THE TASK:
Write out again, exactly, the lines below starting at the one with "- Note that" and ending at the one with "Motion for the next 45".

GIVEN DATA:
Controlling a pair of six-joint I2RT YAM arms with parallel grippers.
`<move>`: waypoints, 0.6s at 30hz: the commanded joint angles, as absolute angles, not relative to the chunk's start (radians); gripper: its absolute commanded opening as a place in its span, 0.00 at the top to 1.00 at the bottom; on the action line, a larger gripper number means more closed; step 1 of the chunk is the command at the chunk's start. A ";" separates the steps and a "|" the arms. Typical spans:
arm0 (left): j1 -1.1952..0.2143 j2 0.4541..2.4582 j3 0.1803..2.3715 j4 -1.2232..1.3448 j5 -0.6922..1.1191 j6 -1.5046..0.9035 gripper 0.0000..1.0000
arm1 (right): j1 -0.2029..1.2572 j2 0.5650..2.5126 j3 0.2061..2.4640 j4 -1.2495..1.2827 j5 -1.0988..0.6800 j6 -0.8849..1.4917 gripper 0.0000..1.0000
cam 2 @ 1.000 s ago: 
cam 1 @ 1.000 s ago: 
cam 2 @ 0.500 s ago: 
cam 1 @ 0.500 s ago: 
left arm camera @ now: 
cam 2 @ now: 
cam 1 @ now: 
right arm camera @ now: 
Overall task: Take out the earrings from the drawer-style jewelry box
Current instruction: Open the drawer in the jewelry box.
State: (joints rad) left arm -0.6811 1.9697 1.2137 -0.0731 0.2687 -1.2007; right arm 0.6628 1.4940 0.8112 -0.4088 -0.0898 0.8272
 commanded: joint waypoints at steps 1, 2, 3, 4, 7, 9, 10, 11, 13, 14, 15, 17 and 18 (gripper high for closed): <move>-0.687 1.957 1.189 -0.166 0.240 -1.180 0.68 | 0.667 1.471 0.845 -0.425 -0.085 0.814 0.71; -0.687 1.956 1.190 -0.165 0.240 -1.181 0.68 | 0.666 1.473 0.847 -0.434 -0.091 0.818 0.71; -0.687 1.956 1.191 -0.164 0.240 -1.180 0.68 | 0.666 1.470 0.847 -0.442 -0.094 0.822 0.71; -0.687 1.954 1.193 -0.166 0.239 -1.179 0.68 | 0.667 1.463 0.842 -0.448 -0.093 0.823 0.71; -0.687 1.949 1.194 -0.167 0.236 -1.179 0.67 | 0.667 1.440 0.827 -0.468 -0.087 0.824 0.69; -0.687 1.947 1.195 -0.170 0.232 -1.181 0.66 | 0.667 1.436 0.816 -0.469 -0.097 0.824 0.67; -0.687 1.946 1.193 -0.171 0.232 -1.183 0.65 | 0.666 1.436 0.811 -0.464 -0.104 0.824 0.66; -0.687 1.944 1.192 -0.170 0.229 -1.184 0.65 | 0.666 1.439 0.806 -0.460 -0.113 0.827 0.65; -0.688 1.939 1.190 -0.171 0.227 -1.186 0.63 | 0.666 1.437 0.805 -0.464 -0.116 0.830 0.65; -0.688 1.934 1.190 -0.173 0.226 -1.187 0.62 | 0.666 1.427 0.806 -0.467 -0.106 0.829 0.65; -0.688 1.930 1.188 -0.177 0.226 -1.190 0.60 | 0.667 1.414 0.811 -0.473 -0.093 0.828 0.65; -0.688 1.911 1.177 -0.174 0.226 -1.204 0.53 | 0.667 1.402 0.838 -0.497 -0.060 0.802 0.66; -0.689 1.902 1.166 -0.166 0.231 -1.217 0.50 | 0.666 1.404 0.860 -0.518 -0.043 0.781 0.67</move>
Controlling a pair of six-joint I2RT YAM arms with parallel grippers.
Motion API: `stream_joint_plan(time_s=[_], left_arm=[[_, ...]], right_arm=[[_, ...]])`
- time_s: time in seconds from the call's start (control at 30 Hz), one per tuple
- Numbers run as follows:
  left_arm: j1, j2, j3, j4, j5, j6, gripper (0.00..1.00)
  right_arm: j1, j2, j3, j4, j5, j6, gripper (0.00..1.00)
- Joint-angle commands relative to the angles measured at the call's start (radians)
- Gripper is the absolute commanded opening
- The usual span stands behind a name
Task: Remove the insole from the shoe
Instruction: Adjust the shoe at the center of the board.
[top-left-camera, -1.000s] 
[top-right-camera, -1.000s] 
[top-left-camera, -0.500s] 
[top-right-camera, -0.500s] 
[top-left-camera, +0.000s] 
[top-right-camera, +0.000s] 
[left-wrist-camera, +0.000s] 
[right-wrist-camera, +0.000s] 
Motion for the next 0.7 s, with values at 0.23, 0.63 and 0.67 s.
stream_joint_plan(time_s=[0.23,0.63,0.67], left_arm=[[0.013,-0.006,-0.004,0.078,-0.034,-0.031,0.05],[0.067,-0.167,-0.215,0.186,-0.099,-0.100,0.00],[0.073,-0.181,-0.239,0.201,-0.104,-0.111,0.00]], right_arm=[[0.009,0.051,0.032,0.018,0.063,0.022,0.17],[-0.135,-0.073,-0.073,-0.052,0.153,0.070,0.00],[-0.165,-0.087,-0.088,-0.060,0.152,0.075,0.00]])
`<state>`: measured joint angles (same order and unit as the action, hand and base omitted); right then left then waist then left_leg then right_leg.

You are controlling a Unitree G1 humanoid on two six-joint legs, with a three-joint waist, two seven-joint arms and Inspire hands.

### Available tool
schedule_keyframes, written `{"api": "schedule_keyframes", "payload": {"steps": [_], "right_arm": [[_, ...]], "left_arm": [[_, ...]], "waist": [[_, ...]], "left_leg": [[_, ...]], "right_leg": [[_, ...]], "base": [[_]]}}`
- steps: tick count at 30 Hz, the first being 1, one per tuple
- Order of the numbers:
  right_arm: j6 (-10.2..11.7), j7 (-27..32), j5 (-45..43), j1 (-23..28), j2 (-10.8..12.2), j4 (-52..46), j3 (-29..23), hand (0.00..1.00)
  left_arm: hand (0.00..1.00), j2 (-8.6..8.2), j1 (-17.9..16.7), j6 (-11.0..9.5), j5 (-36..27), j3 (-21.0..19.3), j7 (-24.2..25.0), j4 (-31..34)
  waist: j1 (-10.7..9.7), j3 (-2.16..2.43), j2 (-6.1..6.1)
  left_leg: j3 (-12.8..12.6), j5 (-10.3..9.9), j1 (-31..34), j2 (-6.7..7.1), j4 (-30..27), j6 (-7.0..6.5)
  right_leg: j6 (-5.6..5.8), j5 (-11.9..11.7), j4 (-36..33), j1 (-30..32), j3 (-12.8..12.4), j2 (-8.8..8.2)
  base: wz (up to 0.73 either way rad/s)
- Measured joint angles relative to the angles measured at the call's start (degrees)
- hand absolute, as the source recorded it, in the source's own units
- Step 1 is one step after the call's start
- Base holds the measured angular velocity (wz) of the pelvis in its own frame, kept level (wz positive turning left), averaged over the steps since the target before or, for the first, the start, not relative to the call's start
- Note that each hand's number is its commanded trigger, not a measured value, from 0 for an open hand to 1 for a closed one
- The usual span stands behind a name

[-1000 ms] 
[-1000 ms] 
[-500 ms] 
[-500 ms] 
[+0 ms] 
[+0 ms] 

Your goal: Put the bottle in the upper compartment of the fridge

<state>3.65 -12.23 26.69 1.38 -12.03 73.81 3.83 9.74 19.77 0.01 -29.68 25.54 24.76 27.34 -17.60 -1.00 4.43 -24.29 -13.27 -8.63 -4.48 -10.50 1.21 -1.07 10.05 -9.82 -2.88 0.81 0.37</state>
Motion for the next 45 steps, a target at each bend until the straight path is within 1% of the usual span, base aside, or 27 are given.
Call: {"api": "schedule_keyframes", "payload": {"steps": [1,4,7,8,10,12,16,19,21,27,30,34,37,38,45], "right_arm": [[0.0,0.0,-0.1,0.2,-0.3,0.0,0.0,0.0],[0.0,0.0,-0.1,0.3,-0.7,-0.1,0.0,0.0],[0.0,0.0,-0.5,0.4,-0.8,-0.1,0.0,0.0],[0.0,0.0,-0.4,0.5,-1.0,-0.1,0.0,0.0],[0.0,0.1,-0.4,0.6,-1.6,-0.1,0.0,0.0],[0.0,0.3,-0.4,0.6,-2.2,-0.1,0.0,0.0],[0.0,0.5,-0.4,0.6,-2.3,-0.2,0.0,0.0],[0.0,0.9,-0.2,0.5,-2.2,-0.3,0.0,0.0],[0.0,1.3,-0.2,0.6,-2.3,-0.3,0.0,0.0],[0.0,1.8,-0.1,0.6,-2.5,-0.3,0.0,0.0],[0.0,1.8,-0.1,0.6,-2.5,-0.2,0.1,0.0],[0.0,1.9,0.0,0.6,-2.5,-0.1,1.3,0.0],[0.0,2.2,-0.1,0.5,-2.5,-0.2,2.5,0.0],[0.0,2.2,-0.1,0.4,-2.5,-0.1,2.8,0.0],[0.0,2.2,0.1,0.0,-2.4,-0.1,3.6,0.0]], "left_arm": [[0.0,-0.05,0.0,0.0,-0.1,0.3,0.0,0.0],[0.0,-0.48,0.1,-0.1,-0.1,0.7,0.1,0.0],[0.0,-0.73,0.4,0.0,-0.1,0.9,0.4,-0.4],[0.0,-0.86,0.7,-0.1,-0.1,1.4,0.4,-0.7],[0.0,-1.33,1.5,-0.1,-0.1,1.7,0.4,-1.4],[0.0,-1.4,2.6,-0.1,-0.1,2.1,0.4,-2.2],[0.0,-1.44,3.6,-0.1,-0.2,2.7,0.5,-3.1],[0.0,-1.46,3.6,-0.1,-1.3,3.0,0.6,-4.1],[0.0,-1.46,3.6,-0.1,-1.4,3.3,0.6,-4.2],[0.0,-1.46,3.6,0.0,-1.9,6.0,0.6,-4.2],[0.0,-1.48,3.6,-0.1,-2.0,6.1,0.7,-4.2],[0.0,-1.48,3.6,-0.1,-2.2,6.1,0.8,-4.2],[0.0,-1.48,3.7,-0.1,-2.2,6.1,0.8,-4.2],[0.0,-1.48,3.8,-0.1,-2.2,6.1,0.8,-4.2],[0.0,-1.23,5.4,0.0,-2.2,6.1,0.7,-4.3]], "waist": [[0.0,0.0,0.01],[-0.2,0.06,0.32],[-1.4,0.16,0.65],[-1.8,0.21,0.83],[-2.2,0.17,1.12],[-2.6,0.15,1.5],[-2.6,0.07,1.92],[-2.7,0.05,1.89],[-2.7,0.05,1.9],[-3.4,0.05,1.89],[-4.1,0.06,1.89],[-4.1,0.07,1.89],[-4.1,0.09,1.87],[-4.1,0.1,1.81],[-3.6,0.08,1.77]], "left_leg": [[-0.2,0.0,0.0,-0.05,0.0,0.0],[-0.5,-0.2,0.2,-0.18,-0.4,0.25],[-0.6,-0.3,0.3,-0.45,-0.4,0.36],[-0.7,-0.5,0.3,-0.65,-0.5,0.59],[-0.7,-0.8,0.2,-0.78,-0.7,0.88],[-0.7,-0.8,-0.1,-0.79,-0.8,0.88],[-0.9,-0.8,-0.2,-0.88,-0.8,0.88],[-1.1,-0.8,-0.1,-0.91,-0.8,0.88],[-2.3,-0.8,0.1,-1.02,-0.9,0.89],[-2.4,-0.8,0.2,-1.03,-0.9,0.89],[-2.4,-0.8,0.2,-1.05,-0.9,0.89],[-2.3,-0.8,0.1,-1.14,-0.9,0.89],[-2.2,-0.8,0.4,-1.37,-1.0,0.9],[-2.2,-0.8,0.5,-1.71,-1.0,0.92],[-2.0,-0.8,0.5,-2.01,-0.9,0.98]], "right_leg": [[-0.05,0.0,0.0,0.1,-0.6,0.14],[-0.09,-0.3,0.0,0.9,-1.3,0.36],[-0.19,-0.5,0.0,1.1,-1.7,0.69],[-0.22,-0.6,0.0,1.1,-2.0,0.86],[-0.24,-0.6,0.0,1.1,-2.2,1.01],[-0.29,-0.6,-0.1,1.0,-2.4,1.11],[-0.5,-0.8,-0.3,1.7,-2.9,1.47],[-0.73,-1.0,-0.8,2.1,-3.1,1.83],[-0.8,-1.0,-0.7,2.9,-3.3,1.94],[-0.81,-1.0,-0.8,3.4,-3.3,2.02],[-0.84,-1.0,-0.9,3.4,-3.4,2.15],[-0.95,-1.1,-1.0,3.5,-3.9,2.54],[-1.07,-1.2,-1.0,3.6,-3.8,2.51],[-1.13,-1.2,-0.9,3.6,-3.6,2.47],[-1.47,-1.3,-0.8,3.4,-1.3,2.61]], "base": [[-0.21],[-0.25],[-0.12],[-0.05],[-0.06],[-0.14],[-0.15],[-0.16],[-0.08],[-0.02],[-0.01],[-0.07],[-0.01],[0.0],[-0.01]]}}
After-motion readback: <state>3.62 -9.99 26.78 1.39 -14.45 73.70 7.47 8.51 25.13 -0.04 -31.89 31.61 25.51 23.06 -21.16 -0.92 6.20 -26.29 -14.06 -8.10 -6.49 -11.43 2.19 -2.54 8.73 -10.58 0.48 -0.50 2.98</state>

RESULT FOR THIS TASK:
- Note that each hand's number is its commanded trigger, not a measured value, from 0 for an open hand to 1 for a closed one
- The usual span stands behind a name

[-1000 ms] 
[-1000 ms] 
[-500 ms] 
[-500 ms] 
[+0 ms] 
[+0 ms] 

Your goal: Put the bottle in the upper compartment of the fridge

<state>3.65 -12.23 26.69 1.38 -12.03 73.81 3.83 9.74 19.77 0.01 -29.68 25.54 24.76 27.34 -17.60 -1.00 4.43 -24.29 -13.27 -8.63 -4.48 -10.50 1.21 -1.07 10.05 -9.82 -2.88 0.81 0.37</state>
Motion for the next 45 steps, a target at each bend until the straight path is within 1% of the usual span, base aside, or 27 are given.

Work on this exercise is now finished.